### [TASK TO CARRY OUT]
From the first line to the last, set down the data exactly as given.
┄┄┄┄┄┄
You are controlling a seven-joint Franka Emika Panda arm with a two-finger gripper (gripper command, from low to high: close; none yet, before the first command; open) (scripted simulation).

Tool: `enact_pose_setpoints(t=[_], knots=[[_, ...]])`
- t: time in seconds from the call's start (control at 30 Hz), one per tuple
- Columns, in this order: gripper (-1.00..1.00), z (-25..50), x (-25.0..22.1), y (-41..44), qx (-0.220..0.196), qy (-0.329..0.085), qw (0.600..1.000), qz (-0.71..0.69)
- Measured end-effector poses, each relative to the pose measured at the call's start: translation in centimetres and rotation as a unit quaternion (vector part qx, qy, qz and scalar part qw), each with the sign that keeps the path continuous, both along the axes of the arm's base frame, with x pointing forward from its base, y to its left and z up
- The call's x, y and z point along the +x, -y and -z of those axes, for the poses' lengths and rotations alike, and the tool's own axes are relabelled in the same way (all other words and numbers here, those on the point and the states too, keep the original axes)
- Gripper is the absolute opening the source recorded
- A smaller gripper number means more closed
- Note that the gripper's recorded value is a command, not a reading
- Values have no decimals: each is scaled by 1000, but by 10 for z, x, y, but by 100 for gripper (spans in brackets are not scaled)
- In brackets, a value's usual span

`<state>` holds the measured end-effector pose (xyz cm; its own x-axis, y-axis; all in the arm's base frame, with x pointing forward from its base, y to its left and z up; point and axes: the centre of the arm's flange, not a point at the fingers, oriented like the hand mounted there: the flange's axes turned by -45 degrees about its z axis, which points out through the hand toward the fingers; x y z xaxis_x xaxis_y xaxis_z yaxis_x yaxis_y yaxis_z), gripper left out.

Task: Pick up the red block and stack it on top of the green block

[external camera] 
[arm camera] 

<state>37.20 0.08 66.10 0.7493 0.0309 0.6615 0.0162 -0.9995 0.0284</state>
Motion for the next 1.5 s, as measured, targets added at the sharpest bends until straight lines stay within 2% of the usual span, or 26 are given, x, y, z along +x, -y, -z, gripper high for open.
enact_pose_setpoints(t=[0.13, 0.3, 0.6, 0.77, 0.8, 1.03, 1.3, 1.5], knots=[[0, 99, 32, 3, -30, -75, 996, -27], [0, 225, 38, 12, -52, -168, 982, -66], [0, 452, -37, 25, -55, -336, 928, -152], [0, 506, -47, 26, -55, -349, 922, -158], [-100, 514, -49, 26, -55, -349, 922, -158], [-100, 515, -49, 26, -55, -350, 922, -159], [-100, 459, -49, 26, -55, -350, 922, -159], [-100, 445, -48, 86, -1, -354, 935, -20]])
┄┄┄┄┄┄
### [ANSWER BELOW]
You are controlling a seven-joint Franka Emika Panda arm with a two-finger gripper (gripper command, from low to high: close; none yet, before the first command; open) (scripted simulation).

Tool: `enact_pose_setpoints(t=[_], knots=[[_, ...]])`
- t: time in seconds from the call's start (control at 30 Hz), one per tuple
- Columns, in this order: gripper (-1.00..1.00), z (-25..50), x (-25.0..22.1), y (-41..44), qx (-0.220..0.196), qy (-0.329..0.085), qw (0.600..1.000), qz (-0.71..0.69)
- Measured end-effector poses, each relative to the pose measured at the call's start: translation in centimetres and rotation as a unit quaternion (vector part qx, qy, qz and scalar part qw), each with the sign that keeps the path continuous, both along the axes of the arm's base frame, with x pointing forward from its base, y to its left and z up
- The call's x, y and z point along the +x, -y and -z of those axes, for the poses' lengths and rotations alike, and the tool's own axes are relabelled in the same way (all other words and numbers here, those on the point and the states too, keep the original axes)
- Gripper is the absolute opening the source recorded
- A smaller gripper number means more closed
- Note that the gripper's recorded value is a command, not a reading
- Values have no decimals: each is scaled by 1000, but by 10 for z, x, y, but by 100 for gripper (spans in brackets are not scaled)
- In brackets, a value's usual span

`<state>` holds the measured end-effector pose (xyz cm; its own x-axis, y-axis; all in the arm's base frame, with x pointing forward from its base, y to its left and z up; point and axes: the centre of the arm's flange, not a point at the fingers, oriented like the hand mounted there: the flange's axes turned by -45 degrees about its z axis, which points out through the hand toward the fingers; x y z xaxis_x xaxis_y xaxis_z yaxis_x yaxis_y yaxis_z), gripper left out.

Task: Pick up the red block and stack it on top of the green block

[external camera] 
[arm camera] 

<state>37.20 0.08 66.10 0.7493 0.0309 0.6615 0.0162 -0.9995 0.0284</state>
Motion for the next 1.5 s, as measured, targets added at the sharpest bends until straight lines stay within 2% of the usual span, or 26 are given, x, y, z along +x, -y, -z, gripper high for open.
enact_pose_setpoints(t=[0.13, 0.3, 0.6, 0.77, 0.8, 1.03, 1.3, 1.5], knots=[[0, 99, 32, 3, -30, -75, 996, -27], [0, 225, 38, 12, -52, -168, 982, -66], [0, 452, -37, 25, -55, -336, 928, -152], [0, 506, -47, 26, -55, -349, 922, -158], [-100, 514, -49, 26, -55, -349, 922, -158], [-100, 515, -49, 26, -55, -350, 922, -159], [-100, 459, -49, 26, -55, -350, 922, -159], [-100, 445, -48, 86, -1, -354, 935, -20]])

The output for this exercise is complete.